2

Suppose that I generate some sample data using pymc3 for a gamma distribution:

import pymc3 as pm
import arviz as az

# generate fake data:
with pm.Model() as model2:
    g = pm.Gamma('g', alpha=1.7, beta=0.097)
    
syn = g.random(size=1000)
plt.hist(syn, bins=50);

enter image description here

Now, I will create a model to fit a gamma distribution on that data:

model = pm.Model()

with model: 

    # alpha
    alpha = pm.Exponential('alpha', lam=2)

    # beta
    beta = pm.Exponential('beta', lam=0.1)

    g = pm.Gamma('g', alpha=alpha, beta=beta, observed=syn)

    trace = pm.sample(2000, return_inferencedata=True)

This will correctly get the values and distribution that created the original fake data. Now, I want to plot the pdf (but I don't know how to do that!). I saw an example that did this:

with model:
    post_pred = pm.sample_posterior_predictive(trace.posterior)
# add posterior predictive to the InferenceData
az.concat(trace, az.from_pymc3(posterior_predictive=post_pred), inplace=True)

which creates a matrix that contains samples from the estimated pdfs. I plot the results with:

fig, ax = plt.subplots()
az.plot_ppc(trace, ax=ax)
ax.hist(syn, bins=100, alpha=.3, density=True, label='data')
ax.legend(fontsize=10);
plt.xlim([0,60])

which gives:

enter image description here

which is not what I'm looking for. Instead, I'd like to sample from the posterior of alpha and beta to draw many gamma pdfs. I can do that by sampling and plotting lines, but I thought this has to be something that is already implemented with pymc3 or arviz, but I just don't know it. Thanks in advance if you could tell me how to plot what I want.

OriolAbril
  • 7,315
  • 4
  • 29
  • 40
Vladimir Vargas
  • 1,744
  • 4
  • 24
  • 48

2 Answers2

3

For this particular task, I'd recommend combining xarray (ArviZ's InferenceData is based on xarray Datasets) and scipy to generate the pdfs.
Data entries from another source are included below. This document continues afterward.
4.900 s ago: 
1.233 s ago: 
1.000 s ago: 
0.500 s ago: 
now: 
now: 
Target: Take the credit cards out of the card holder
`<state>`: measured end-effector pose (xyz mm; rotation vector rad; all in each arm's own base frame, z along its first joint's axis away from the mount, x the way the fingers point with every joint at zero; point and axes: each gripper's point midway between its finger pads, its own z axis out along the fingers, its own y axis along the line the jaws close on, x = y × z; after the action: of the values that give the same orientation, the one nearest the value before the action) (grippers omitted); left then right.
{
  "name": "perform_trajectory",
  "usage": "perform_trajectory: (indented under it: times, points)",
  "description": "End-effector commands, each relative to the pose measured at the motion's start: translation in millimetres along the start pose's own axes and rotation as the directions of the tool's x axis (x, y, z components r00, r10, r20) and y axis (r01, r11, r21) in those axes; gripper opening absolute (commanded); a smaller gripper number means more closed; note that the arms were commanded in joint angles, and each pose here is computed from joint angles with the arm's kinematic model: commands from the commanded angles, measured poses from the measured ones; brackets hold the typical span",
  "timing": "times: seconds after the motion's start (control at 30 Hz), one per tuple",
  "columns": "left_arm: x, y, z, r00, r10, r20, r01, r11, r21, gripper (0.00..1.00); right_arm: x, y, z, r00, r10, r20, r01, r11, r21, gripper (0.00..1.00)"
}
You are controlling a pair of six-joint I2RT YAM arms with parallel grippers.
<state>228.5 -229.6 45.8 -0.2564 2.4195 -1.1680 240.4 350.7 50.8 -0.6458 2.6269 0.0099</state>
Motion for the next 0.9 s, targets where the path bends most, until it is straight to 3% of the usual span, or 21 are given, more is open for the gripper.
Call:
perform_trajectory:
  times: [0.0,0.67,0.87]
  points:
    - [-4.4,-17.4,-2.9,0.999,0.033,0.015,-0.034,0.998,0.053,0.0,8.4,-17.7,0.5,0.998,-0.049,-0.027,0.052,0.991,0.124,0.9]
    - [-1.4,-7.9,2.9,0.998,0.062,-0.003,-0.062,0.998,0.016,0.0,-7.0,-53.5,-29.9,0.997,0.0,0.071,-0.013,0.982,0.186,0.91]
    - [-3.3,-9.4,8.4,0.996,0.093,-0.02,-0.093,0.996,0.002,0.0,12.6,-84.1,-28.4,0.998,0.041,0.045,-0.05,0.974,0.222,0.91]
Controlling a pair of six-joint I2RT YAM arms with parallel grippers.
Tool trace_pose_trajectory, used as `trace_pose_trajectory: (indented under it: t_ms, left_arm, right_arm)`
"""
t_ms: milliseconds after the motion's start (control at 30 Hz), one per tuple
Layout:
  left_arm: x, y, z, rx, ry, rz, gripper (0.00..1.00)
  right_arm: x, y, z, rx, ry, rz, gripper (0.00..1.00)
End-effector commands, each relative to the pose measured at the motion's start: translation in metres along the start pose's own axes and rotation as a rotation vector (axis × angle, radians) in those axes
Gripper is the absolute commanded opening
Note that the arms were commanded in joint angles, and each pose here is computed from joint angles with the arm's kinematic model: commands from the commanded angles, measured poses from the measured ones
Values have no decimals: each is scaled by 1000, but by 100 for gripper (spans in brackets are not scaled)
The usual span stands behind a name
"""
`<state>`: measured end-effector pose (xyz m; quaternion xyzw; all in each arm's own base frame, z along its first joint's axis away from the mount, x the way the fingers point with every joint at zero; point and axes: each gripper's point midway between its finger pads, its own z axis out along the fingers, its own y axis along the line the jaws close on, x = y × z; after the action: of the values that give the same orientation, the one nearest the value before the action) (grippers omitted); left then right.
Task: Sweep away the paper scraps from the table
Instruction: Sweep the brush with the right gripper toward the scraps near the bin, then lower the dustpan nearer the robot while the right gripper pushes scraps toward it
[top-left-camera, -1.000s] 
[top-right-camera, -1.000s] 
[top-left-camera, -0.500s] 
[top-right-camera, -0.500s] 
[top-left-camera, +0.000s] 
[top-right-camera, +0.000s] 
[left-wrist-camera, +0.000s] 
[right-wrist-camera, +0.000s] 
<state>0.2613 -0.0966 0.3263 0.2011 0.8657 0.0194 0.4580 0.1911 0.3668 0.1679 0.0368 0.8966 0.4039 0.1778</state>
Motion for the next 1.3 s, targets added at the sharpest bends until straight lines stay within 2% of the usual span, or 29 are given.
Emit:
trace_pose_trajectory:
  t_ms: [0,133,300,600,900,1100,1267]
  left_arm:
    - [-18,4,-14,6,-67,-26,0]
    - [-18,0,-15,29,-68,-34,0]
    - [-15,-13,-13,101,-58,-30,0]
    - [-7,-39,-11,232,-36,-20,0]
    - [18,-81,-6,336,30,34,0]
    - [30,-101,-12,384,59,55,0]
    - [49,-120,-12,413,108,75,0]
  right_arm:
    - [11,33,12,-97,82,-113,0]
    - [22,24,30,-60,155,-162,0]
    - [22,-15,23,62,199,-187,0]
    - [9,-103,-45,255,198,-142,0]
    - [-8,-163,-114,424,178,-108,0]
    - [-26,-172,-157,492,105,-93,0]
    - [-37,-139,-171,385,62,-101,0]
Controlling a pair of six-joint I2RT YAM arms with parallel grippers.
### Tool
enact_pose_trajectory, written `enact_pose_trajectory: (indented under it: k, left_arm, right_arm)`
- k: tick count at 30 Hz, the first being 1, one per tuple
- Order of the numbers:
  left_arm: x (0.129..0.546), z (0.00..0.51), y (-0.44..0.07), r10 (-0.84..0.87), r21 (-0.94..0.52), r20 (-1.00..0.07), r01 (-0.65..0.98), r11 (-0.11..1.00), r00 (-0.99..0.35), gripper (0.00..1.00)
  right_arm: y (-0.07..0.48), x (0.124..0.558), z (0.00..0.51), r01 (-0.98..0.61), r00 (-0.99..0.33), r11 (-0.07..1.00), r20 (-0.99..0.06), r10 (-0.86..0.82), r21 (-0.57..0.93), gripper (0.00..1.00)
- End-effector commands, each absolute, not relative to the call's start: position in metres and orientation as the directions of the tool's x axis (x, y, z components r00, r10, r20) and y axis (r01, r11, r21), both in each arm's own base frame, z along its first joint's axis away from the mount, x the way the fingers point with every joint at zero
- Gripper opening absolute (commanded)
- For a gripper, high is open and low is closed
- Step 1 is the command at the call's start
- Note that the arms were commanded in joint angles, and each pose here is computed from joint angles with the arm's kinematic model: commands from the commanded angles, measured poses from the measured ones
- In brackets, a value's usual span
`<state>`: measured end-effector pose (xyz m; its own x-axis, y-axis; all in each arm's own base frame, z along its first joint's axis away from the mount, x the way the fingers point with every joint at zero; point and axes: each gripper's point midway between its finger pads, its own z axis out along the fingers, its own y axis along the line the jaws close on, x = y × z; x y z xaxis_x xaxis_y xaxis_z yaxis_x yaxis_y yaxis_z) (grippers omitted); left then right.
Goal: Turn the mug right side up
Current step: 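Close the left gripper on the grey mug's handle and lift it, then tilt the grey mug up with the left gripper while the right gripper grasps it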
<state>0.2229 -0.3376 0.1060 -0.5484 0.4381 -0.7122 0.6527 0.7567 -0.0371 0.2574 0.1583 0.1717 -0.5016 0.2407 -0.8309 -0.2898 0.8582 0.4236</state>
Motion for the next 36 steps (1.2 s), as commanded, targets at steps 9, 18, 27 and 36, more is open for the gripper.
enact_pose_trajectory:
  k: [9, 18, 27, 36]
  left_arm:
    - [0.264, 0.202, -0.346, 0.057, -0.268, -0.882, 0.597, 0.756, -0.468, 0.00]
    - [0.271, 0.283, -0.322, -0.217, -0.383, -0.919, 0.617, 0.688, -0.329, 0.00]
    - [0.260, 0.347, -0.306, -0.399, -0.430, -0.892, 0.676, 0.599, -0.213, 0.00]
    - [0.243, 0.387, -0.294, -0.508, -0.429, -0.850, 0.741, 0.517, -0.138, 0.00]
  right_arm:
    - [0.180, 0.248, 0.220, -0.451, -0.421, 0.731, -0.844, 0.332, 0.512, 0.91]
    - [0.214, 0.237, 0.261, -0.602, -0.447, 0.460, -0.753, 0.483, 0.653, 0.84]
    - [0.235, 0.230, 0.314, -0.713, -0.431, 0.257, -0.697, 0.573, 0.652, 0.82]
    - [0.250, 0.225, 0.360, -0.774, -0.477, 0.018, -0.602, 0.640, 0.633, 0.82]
If using the right dimensions so that everything broadcasts, scipy.stats.gamma.pdf can be used to generate the pdfs for specific values of alpha and beta. Given that the posterior is stored as an xarray Dataset, we can use xarray.apply_ufunc to handle the broadcasting so we can use scipy to generate the pdfs to plot.

The first step is to store the xrange as an xarray object , otherwise xarray won't know how to correctly broadcast. The second is to generate the pdfs using apply_ufunc. Note that here I am generating pdfs for every single draw, below there is also a way to select a random subset.

import scipy.stats as stats
import xarray as xr

xrange = xr.DataArray(np.linspace(0, 90, 100), dims="x")
xr.apply_ufunc(
    lambda alpha, beta, x: stats.gamma(a=alpha, scale=1/beta).pdf(x),
    trace.posterior["alpha"], 
    trace.posterior["beta"], 
    xrange
)

To quickly plot only the pdfs corresponding to a subset of the draws there are several alternatives, here is one possibility using the idea above.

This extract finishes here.